Johnson speelt hoog spel met EU
De Britse premier Boris Johnson zit in de problemen. De voorsprong van zijn Conservatieve partij lijkt als sneeuw voor de zon te verdwijnen. Kon de premier in mei nog rekenen op 50 procent van de stemmen tegen 35 procent voor Labour, de grootste oppositiepartij. In september zou nog maar 42 procent van de kiezers het Conservatieve hokje aankruisen terwijl Labour 38 procent van de stemmen zou krijgen.
De problemen van Johnson hebben vooral te maken met de onvrede over de aanpak van het Covid-19virus. Veel Britten verwijten de regering het virus te hebben onderschat, met als gevolg een late reactie waardoor het Verenigd Koninkrijk nu een zwaarst getroffen landen in Europa is. Zo zijn er 357.000 Britten met het virus besmet. Bovendien zijn er ruim 41.000 mensen overleden. En dat zijn er weer meer dan in elk ander Europees land.
Johnson kan dus wel een succesje gebruiken, ook al met het oog op het einde van de overgangsperiode van de Brexit. Op 1 januari om 00.00 uur is de Brexit een feit.
Maar nu morrelt de Britse premier aan de voorwaarden van het akkoord dat de EU en het Verenigd Koninkrijk zijn overeengekomen.
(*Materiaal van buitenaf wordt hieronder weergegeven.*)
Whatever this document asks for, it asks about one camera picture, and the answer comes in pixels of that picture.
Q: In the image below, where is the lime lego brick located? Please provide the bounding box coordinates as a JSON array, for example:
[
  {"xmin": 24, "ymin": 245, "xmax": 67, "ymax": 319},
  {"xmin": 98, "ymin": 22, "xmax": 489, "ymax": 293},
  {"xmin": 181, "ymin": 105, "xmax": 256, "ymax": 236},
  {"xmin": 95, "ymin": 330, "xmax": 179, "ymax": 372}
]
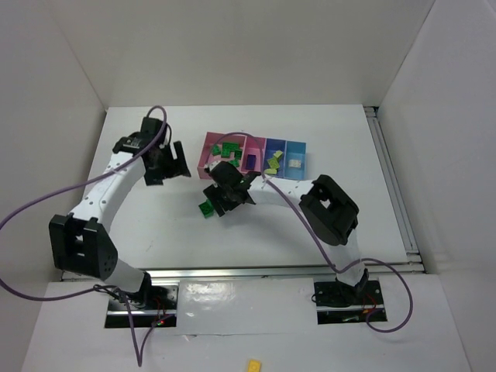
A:
[{"xmin": 267, "ymin": 158, "xmax": 280, "ymax": 169}]

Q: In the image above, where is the green lego brick bottom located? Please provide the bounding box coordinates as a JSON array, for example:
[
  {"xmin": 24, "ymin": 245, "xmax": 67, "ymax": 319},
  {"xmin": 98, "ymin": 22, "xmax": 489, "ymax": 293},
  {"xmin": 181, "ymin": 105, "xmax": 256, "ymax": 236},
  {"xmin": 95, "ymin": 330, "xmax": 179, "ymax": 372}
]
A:
[{"xmin": 222, "ymin": 142, "xmax": 240, "ymax": 153}]

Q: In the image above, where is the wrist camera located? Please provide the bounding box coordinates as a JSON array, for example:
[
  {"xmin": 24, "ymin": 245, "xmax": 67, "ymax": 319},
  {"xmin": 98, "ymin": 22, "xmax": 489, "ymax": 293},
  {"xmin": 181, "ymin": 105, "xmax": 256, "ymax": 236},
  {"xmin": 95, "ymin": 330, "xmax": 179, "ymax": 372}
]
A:
[
  {"xmin": 112, "ymin": 136, "xmax": 148, "ymax": 155},
  {"xmin": 204, "ymin": 161, "xmax": 220, "ymax": 174}
]

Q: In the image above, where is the small pink container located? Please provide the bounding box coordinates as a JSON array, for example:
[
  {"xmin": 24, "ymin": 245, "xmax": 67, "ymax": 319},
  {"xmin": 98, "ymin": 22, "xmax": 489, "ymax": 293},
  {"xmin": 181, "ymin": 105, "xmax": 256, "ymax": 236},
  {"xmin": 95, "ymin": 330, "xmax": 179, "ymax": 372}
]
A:
[{"xmin": 239, "ymin": 136, "xmax": 267, "ymax": 174}]

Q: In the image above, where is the aluminium rail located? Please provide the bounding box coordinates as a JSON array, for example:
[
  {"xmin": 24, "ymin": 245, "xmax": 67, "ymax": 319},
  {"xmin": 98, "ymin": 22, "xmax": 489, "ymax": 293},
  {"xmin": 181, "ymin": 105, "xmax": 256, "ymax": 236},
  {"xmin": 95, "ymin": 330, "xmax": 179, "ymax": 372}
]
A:
[
  {"xmin": 363, "ymin": 106, "xmax": 425, "ymax": 273},
  {"xmin": 61, "ymin": 263, "xmax": 357, "ymax": 282}
]

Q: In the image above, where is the purple blue container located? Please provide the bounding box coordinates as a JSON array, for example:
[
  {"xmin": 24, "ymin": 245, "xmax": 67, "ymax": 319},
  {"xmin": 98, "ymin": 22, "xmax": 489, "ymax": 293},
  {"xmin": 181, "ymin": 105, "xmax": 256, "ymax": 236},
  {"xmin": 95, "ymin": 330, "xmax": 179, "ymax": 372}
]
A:
[{"xmin": 263, "ymin": 138, "xmax": 287, "ymax": 178}]

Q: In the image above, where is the beige lego brick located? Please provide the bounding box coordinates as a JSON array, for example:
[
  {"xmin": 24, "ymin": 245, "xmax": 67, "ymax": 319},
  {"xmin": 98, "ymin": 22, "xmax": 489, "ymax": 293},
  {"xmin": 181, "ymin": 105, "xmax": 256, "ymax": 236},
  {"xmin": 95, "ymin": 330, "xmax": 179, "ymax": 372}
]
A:
[{"xmin": 288, "ymin": 159, "xmax": 303, "ymax": 169}]

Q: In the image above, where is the large pink container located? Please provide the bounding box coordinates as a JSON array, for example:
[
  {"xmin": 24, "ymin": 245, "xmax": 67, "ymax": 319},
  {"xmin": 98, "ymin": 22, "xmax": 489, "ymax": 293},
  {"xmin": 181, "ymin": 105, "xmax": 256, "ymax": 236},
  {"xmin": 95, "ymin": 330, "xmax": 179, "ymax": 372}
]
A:
[{"xmin": 197, "ymin": 132, "xmax": 245, "ymax": 179}]

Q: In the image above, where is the aluminium rail front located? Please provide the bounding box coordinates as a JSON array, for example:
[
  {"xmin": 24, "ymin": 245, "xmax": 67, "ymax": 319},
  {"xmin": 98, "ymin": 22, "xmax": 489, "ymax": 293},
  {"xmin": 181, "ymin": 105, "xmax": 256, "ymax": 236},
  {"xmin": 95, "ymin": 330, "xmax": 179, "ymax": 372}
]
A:
[{"xmin": 61, "ymin": 263, "xmax": 357, "ymax": 282}]

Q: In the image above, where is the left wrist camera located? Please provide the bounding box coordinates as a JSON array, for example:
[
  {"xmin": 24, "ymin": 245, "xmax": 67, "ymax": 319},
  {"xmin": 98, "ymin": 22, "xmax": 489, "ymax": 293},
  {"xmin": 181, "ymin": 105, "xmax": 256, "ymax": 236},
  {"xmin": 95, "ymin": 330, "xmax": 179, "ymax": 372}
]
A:
[{"xmin": 112, "ymin": 136, "xmax": 148, "ymax": 155}]

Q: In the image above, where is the green L-shaped lego brick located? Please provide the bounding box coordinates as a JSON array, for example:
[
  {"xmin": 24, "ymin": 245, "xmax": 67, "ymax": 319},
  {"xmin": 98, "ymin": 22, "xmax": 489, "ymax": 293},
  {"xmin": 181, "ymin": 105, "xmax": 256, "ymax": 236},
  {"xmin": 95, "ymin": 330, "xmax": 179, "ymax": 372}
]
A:
[{"xmin": 211, "ymin": 145, "xmax": 222, "ymax": 156}]

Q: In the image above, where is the purple lego brick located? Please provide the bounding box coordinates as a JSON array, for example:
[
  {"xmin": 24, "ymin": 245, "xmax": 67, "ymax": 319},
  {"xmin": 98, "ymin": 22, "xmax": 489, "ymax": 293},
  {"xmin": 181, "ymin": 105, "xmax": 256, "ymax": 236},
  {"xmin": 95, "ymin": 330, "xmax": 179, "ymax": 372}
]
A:
[{"xmin": 245, "ymin": 154, "xmax": 257, "ymax": 171}]

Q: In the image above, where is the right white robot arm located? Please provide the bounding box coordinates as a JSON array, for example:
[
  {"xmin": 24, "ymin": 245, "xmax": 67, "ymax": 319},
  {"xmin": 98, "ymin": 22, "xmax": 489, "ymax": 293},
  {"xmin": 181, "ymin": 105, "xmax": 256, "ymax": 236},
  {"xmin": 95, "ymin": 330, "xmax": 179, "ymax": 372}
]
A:
[{"xmin": 204, "ymin": 160, "xmax": 368, "ymax": 293}]

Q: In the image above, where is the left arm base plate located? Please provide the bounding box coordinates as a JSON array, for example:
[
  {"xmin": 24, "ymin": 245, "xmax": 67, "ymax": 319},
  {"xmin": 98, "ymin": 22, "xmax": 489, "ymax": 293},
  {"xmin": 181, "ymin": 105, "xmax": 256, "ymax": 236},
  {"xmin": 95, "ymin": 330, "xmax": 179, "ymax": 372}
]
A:
[{"xmin": 105, "ymin": 285, "xmax": 179, "ymax": 329}]

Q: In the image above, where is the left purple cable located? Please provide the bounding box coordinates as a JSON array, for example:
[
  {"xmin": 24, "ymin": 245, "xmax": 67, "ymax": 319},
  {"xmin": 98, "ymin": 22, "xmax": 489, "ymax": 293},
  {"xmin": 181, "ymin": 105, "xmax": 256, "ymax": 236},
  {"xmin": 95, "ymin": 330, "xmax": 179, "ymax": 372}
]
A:
[{"xmin": 0, "ymin": 105, "xmax": 170, "ymax": 367}]

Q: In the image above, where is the aluminium rail right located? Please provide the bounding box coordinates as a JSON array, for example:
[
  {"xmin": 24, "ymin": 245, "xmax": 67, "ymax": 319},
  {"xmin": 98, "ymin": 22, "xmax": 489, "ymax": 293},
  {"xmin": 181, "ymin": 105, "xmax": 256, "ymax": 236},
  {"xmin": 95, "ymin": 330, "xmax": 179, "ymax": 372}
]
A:
[{"xmin": 363, "ymin": 106, "xmax": 425, "ymax": 273}]

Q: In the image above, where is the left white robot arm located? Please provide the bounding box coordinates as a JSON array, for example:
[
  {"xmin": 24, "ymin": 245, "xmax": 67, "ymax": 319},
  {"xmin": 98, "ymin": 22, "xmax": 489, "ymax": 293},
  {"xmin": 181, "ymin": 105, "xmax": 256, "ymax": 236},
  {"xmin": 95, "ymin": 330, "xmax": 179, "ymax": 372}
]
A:
[{"xmin": 49, "ymin": 115, "xmax": 191, "ymax": 295}]

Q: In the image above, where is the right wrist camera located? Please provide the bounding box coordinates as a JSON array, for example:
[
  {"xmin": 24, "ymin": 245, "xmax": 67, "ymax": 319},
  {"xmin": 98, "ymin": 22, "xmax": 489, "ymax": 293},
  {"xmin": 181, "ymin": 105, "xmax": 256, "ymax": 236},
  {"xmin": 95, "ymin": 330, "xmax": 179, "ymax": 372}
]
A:
[{"xmin": 204, "ymin": 161, "xmax": 220, "ymax": 174}]

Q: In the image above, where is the yellow lego brick foreground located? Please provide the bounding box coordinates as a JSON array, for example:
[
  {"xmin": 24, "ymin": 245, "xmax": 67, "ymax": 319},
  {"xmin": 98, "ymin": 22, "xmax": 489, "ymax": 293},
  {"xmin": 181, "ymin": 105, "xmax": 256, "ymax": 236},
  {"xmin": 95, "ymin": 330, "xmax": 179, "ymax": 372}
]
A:
[{"xmin": 246, "ymin": 360, "xmax": 262, "ymax": 372}]

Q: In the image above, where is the lime lego in container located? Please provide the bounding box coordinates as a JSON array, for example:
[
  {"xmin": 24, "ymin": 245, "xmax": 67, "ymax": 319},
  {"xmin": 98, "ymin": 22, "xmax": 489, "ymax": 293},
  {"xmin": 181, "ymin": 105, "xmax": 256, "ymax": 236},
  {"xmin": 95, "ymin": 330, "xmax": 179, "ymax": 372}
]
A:
[{"xmin": 274, "ymin": 151, "xmax": 284, "ymax": 161}]

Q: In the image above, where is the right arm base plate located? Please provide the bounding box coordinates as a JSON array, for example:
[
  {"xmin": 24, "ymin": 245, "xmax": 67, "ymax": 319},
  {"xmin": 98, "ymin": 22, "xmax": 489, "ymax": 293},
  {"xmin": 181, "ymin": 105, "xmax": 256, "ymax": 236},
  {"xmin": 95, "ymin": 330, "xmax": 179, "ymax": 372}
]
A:
[{"xmin": 311, "ymin": 281, "xmax": 388, "ymax": 325}]
En die betreffen met name het zogeheten backstop-akkoord, dat de afspraken vastlegt over het grensverkeer tussen Noord-Ierland en de Ierse Vrijstaat dat tot de EU behoort.
In het Verenigd Koninkrijk is er veel kritiek op het handelen van de Britse regering. Fervente Brexiteers, onder wie de radicale adviseur David Cummings, hadden nooit veel op met het akkoord. Zij zien meer in een No-Deal, met alle gevolgen van dien. Ook hopen zij op een voorkeursbehandeling van de Verenigde Staten van Amerika.